Para divulgar a ideologia neoliberal, que é o cúmplice dessa forma de globalização, os TNK são protagonistas. A América Latina e as Caraíbas fazem parte daquelas áreas do mundo que sofreram de mais com as consequências devastadores dessa globalização:
desemprego e condições de trabalho precárias, mais pobreza e marginalização, destruição das estruturas agrícolas a favor da posição de monopólio do agrobusiness, violação dos direitos dos povos indígenos e da população campestre, furto dos recursos naturais, privatização de servízios públicos, deindustrialização, redução da liberdade de acção dos estados e governos para regular a prória economia.
Tem muitos casos e é um desafio por cada democracia verdadeira. Aumentam também esses fenómenos no mundo desenvolvido. Pode-se ver no facto que a diferência entre ricos e pobres torna-se sempre mais grande.
¿O que é que pretendemos com esse Tribunal?
O enorme poder dos TNK é fora do alcance dos governos nacionais. Têm bastante dinheiro para organizar o discurso político e social, para corromper politicos e para dar normas da política de desenvolvimento atraves do relacionamento com as agencias multilaterais e os estados poderosos o blocos como os EUA e a UE.
Com a capacidade de poder deslocar livremente trabalho e investições e com ameaças obrigam também os governos mais progressivos a colaborar.
É o compito de todos nós, tomar as primeiras medidas para crear regras do jogo económicas que valem em todo o mundo para limitar o poder dos TNK.
Em Viena serão acusados os transnacionais cujo comportamento tem violentado os direitos humanos e será pensado nas medidas a seguir.
Trata-se de um processo a longo prazo para contribuir a:
- encontrar regras de comportamento azeitáveis, propor novas leis e regras e pretender a realização de normas que já existem.
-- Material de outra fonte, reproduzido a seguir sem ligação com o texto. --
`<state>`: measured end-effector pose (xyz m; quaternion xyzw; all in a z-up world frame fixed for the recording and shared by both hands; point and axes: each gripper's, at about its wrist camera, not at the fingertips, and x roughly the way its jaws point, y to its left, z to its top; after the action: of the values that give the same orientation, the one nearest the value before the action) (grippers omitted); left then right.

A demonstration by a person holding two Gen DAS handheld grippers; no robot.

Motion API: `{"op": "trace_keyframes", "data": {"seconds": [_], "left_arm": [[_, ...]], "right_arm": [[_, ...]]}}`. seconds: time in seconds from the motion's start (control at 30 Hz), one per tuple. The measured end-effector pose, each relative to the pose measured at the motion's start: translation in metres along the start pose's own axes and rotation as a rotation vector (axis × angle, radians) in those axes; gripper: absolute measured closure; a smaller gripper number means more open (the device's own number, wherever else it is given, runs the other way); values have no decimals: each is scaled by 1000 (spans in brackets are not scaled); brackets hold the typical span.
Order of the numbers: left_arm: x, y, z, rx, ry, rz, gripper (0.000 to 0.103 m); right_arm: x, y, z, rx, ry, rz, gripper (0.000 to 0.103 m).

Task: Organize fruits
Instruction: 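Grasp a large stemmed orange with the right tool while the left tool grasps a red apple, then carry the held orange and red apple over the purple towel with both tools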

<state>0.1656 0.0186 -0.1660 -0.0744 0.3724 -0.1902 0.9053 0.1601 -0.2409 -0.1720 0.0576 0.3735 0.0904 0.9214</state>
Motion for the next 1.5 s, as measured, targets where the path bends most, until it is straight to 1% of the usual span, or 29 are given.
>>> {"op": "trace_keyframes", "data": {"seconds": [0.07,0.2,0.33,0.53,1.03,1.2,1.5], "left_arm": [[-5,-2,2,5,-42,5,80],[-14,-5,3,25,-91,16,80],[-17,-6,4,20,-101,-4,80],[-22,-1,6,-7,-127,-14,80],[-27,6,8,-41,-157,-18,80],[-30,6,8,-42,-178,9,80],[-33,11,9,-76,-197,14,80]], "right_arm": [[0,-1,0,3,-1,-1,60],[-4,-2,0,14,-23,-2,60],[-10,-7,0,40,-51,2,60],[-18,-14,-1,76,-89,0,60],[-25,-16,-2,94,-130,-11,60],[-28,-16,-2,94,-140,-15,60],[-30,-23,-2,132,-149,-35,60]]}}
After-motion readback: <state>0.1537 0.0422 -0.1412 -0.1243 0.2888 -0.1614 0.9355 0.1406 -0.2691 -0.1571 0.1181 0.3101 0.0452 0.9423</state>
- Aprofundar a consciência da importância e do reconhecimento duma sentença e de normas obrigatorias do ponto de vista dos direitos dos povos.
- Pôr o sistema das „legalidades“ poderosas em causa e acusá-lo pela injusticia e a parcialidade quanto aos contratos de comércio livre na sua forma actual, aos acordos de investimento bilaterais, aos negociações WTO, etc.
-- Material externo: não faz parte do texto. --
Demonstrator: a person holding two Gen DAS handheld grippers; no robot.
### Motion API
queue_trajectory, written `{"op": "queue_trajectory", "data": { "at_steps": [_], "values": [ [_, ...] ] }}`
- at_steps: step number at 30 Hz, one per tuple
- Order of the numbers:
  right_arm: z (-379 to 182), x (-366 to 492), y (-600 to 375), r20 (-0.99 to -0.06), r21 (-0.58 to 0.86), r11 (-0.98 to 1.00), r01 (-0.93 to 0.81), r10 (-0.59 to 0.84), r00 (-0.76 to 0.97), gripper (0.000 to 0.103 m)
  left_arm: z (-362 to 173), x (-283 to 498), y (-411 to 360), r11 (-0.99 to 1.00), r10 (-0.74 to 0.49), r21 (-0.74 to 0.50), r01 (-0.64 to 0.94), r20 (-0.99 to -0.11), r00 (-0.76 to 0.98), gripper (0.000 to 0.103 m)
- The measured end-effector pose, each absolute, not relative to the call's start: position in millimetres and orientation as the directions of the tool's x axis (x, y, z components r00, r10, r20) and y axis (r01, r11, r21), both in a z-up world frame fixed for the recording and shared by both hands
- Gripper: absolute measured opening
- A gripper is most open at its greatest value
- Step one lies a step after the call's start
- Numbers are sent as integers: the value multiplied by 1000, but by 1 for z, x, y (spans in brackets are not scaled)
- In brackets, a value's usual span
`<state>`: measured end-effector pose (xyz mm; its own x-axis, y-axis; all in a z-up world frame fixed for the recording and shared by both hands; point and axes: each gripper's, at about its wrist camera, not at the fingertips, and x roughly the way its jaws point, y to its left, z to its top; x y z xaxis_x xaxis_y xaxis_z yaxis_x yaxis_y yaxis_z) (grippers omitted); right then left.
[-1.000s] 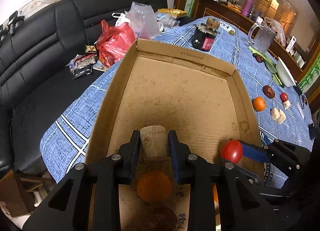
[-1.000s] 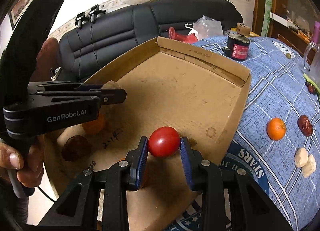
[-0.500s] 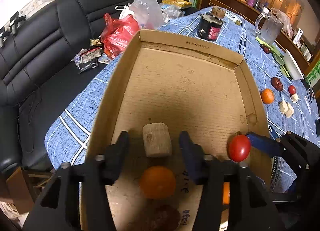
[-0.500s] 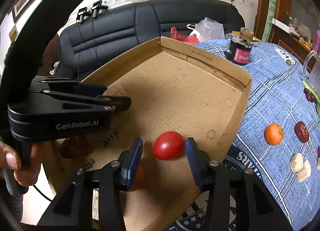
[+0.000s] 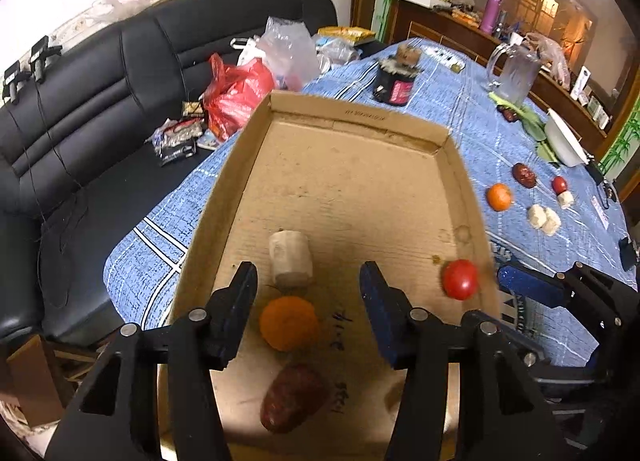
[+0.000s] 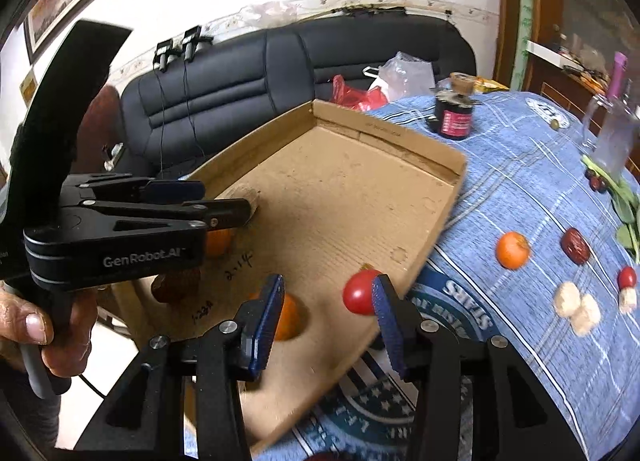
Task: Organize fruits
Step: 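Open left tool to drop yam chunk while right tool releases tomato into tray, then move both tools away from tray toward fruits on the tablecloth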
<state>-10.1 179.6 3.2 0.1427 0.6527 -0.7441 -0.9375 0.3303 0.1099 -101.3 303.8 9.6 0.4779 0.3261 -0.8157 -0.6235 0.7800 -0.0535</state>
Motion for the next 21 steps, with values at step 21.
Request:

- Mostrar o papel dos TNK na economia mundial e as relações deles com os outros estados, outros protagonistas sociais e organizações internacionais.
- Propor publicamente instrumentos para sustentar estratégias de organizações e movimentos, que lutam contra o domínio dos transnacionais e que buscam alternativas para eliminar a presença e o poder deles na economia mundial e na politica mundial.
¿Como decorrerá o Tribual?
- Terá uma sessão inicial em que se falará dos precedentes e dos motivos do Tribunal e dos seus objectivos.
- Apresentação de provas quanto ao comportamento na América Latina e nas Caraíbas de alguns TNK escolhidos que têm sede na Europa. Os testemunhas de cada caso apresentarão os seus relatórios (relatórios técnicos e /ou apresentação usando os apetrechos audiovisuais).
- Partindo da decisão do júri será decidido se os factos são suficientes para instaurar um "processo", orientando-se ao direito nacional e internacional, às convenções internacionais e às regras de comportamento internacionalmente reconhecidas.
- Se haver um acusação, será decidido mais tarde o lugar do processo e serão convidados os representantes dos TNK acusados.
- A "fase de Viena" será concluida com uma sessão de reflexão e um debate final sobre assuntos como a jurisdição popular, os objectivos do movimento contra os TNK, novos paradigmas quanto aos temas mais importantes, aos quais os TNK têm uma influência consideravel, etc.